Last Sunday nineteen of us, including a few children, paid a visit to the Jefferson Orchards near Kearneysville where migrants from Honduras, Guatemala and Mexico had come to pick apples, temporary workers who follow the crops from Florida to Michigan and back again. Some brought wives and children.

We’ve done this for nearly 10 years. Of course all 500 of us in this parish weren’t there. But when some of us convey love and hospitality it is on behalf of—and with the blessing of—us all. And that’s what makes it such a powerful thing.

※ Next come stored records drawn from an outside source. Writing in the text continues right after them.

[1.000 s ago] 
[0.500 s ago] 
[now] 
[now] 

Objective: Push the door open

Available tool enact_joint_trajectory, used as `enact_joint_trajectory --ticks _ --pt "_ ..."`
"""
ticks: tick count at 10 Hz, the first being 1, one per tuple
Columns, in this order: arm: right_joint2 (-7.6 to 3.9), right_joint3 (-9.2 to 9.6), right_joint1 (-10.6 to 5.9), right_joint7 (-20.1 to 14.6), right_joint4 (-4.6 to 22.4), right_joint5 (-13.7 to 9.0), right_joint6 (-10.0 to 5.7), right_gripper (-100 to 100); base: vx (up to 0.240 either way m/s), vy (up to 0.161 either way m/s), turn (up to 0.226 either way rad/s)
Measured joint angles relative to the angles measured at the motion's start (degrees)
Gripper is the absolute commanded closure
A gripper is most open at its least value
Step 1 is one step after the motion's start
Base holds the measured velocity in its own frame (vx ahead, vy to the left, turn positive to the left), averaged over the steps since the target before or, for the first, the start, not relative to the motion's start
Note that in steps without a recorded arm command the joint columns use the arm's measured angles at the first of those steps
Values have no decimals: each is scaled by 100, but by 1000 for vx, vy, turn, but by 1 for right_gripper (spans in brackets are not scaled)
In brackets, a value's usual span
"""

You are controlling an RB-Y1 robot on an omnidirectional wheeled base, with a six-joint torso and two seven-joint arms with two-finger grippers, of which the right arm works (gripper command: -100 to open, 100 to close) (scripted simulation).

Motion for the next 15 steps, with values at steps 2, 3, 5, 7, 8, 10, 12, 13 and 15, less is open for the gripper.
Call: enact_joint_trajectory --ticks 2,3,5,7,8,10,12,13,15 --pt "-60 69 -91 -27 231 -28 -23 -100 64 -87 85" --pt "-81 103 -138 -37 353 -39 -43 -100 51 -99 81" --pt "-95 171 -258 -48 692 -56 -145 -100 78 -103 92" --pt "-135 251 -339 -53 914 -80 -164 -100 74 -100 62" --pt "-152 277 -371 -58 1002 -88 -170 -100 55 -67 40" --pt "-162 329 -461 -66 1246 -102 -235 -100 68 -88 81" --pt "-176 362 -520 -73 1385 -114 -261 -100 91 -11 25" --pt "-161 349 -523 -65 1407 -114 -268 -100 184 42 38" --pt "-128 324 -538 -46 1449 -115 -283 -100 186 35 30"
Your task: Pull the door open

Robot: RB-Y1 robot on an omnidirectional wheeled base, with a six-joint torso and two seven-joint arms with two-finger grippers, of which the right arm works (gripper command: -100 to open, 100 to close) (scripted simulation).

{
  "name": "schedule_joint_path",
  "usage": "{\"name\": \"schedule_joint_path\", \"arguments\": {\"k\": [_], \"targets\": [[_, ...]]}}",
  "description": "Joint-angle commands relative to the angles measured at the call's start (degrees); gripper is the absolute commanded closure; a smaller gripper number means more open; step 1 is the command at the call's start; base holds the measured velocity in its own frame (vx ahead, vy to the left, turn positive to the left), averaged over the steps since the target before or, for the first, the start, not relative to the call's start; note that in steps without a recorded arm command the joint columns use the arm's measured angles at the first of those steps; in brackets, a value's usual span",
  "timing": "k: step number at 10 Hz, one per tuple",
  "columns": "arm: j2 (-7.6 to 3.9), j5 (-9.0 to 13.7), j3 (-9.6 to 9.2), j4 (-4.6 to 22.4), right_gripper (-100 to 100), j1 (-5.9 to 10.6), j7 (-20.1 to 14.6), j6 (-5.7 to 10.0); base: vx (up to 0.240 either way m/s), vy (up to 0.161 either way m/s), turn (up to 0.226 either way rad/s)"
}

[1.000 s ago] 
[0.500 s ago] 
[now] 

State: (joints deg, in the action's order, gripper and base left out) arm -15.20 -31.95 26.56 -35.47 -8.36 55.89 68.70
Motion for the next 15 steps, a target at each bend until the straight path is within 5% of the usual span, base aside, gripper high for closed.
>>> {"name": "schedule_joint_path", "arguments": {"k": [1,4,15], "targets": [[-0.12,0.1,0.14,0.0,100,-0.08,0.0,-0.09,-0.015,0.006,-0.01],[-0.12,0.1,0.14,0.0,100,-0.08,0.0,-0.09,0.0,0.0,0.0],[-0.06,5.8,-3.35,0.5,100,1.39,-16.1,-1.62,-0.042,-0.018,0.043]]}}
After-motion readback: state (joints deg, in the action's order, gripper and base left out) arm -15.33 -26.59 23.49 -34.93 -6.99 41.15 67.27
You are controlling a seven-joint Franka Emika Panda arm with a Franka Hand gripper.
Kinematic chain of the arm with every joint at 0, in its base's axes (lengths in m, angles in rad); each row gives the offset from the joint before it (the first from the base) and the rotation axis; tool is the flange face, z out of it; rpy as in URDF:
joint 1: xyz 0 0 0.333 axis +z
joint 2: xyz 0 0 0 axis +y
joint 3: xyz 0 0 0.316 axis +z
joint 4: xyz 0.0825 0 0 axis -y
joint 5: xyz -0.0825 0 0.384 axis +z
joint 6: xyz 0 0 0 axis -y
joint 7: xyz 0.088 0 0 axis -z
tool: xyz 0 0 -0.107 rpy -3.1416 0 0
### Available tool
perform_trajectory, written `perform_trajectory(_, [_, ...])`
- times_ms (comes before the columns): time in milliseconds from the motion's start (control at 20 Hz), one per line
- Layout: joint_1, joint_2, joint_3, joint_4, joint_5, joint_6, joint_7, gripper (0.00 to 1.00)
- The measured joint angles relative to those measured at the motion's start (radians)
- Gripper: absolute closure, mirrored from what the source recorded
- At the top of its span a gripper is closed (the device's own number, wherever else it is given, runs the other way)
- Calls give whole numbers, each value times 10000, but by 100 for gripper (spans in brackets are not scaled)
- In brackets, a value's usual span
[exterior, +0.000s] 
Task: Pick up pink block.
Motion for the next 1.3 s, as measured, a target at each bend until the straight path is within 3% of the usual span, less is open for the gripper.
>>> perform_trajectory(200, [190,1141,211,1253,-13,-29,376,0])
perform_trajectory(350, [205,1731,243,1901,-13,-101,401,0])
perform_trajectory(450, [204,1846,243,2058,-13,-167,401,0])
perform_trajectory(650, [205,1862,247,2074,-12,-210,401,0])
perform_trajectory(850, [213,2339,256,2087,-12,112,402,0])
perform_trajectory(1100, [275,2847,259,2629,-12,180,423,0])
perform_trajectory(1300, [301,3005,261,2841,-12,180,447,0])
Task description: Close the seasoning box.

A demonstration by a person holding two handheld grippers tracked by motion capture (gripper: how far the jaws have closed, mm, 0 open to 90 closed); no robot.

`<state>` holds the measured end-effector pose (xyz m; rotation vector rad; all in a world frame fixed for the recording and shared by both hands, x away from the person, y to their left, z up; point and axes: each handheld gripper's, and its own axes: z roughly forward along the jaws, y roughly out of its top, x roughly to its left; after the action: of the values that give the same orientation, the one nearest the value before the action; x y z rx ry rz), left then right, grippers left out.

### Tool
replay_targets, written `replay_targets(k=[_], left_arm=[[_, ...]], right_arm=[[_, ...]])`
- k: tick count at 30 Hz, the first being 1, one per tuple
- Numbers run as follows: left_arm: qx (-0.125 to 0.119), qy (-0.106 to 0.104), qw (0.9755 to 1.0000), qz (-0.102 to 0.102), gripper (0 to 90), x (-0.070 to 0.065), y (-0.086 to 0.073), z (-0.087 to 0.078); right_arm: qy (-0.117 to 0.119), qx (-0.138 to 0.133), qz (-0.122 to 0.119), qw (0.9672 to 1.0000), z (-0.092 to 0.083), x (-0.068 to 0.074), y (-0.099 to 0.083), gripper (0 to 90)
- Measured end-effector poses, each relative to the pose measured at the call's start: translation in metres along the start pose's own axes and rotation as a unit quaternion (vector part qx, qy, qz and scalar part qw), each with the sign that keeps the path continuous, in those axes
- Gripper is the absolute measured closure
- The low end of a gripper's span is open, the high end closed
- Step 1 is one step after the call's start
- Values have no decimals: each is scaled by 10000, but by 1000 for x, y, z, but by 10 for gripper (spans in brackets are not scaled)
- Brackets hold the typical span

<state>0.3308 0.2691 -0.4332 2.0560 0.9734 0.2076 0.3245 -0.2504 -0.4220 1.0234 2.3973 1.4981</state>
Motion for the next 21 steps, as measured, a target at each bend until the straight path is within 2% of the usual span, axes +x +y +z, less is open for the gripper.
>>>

We took a meal of fried chicken, salad, coleslaw and cake, plus boxes of rice and beans and canned foods plus bags of clothing. We gave but we also received much in return. Testimonies from the migrants of joy and hope despite hard times lifted our spirits.

One of our children was instantly befriended by one of the migrant children. Emily and Jennifer became fast friends for the day. Just before leaving for home, without any prompting from parents or other adults, our Emily took off her hooded sweater and gave it to Jennifer. Emily understood that Jennifer wouldn’t have much to keep her warm come winter.

At the heart of the Christian life is a practice symbolized in this meal. We take the little we have; bless it; break it open or pour it out; and give that others might live.

Take. Bless. Break. Give.

Yes, it’s a ritual. But that doesn’t mean it has to be mindless or ritualistic. It is, in fact, a sacred practice intended to teach mindfulness and gratitude for the gifts we have received from the earth and from community. Now and then one of us gets it, really gets it. And as often as not, it’s a child. Or someone with a childlike spirit.

Let the children come,said Jesus.

You see, it’s not the big, spectacular and self-important things that bless the world so much as it is small things and ordinary people doing common acts of kindness. As Mother Theresa said: there are really no great things to be done in this world; but there are many small things to be done with great love.